Brief Title: Efficacy and Safety of the Proposed Biosimilar Pertuzumab (PERT-IJS) Versus EU-Perjeta® Along With Trastuzumab and Chemotherapy (Carboplatin and Docetaxel) as Neoadjuvant Treatment in Chemotherapy naïve Patients With Early Stage or Locally Advanced HR Negative and HER2 Positive Breast Cancer

Official Title: A Multicenter, Double-blind, Randomized, Parallel-group, Phase 3 Study to Compare the Efficacy and Safety of the Proposed Biosimilar PERT-IJS and EU-Perjeta® Along With Trastuzumab and Chemotherapy (Carboplatin and Docetaxel) as Neoadjuvant Treatment in Patients With Hormone Receptor Negative (HR-ve) Human Epidermal Growth Factor Receptor 2 (HER2)-Positive Early Stage or Locally Advanced Breast Cancer

Study ID: NCT06038539

Conditions

HR Negative HER2 Positive Early Breast Cancer or Locally Advanced Breast Cancer Patients

Interventions

PERT-IJS plus trastuzumab, carboplatin and docetaxel

Perjeta plus trastuzumab, carboplatin and docetaxel

Study Description

Brief Summary: To compare the efficacy and safety of PERT-IJS (Proposed biosimilar Pertuzumab) plus trastuzumab and chemotherapy (carboplatin and docetaxel) versus EU-Perjeta plus trastuzumab and chemotherapy (carboplatin and docetaxel) in neoadjuvant treatment of patients with HR-ve and HER-2 positive early stage or locally advanced breast cancer.

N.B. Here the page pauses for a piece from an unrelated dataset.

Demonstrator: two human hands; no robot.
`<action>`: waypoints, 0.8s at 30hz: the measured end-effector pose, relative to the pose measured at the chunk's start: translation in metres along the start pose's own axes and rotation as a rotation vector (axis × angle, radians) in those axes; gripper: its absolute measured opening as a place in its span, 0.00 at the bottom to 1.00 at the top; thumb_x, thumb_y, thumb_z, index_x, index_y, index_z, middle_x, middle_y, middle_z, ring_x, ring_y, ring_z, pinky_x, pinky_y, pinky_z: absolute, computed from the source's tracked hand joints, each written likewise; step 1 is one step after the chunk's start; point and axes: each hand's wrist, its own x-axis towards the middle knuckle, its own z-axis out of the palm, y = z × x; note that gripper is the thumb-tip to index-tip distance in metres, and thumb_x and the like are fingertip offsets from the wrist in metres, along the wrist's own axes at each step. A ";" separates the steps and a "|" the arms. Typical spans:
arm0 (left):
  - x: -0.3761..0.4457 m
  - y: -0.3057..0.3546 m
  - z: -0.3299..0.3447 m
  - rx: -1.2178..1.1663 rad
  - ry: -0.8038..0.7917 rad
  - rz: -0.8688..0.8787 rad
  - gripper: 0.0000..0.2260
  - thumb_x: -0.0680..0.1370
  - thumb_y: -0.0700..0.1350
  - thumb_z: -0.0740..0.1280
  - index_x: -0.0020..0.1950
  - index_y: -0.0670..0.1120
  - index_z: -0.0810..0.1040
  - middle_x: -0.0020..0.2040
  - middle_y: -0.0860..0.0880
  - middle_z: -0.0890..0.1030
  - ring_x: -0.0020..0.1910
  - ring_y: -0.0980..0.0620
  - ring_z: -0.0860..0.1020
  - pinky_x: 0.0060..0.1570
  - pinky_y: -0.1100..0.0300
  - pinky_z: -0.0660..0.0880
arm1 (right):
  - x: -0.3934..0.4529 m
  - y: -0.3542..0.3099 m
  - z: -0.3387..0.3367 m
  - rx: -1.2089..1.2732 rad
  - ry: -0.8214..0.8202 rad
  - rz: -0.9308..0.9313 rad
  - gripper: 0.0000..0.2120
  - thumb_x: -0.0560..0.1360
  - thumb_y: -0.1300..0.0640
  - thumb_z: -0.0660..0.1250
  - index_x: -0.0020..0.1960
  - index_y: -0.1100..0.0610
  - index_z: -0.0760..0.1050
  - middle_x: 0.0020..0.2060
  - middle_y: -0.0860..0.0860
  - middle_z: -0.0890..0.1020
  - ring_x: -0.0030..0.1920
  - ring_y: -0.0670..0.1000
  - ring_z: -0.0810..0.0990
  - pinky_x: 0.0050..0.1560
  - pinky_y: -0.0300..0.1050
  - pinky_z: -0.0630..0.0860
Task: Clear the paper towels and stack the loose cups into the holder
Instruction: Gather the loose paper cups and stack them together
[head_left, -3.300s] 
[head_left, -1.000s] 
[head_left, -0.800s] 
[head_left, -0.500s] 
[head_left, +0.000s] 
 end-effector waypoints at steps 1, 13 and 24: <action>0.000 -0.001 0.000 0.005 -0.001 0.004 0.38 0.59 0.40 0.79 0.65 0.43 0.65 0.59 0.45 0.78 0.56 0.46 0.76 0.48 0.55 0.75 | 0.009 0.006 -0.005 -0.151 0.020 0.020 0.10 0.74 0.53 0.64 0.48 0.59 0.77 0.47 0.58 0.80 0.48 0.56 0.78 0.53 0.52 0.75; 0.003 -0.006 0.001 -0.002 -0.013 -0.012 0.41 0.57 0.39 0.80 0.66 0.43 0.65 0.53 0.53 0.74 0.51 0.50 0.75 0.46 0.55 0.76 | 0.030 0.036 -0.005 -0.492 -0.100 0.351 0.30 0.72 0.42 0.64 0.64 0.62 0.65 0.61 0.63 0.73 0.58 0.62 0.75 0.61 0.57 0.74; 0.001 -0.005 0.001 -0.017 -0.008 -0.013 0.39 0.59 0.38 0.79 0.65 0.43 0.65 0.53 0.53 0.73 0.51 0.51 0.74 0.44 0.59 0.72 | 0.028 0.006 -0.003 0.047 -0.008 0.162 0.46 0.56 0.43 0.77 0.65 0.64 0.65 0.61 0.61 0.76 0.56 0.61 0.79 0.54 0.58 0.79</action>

Detailed Description: This study is designed to compare the efficacy and safety of proposed biosimilar PERT-IJS plus trastuzumab, carboplatin and docetaxel versus EU-Perjeta plus trastuzumab, carboplatin and docetaxel in neoadjuvant treatment of HR-ve HER2-positive Early Breast Cancer (EBC) (invasive breast cancer without distant metastasis) or locally advanced breast cancer patients.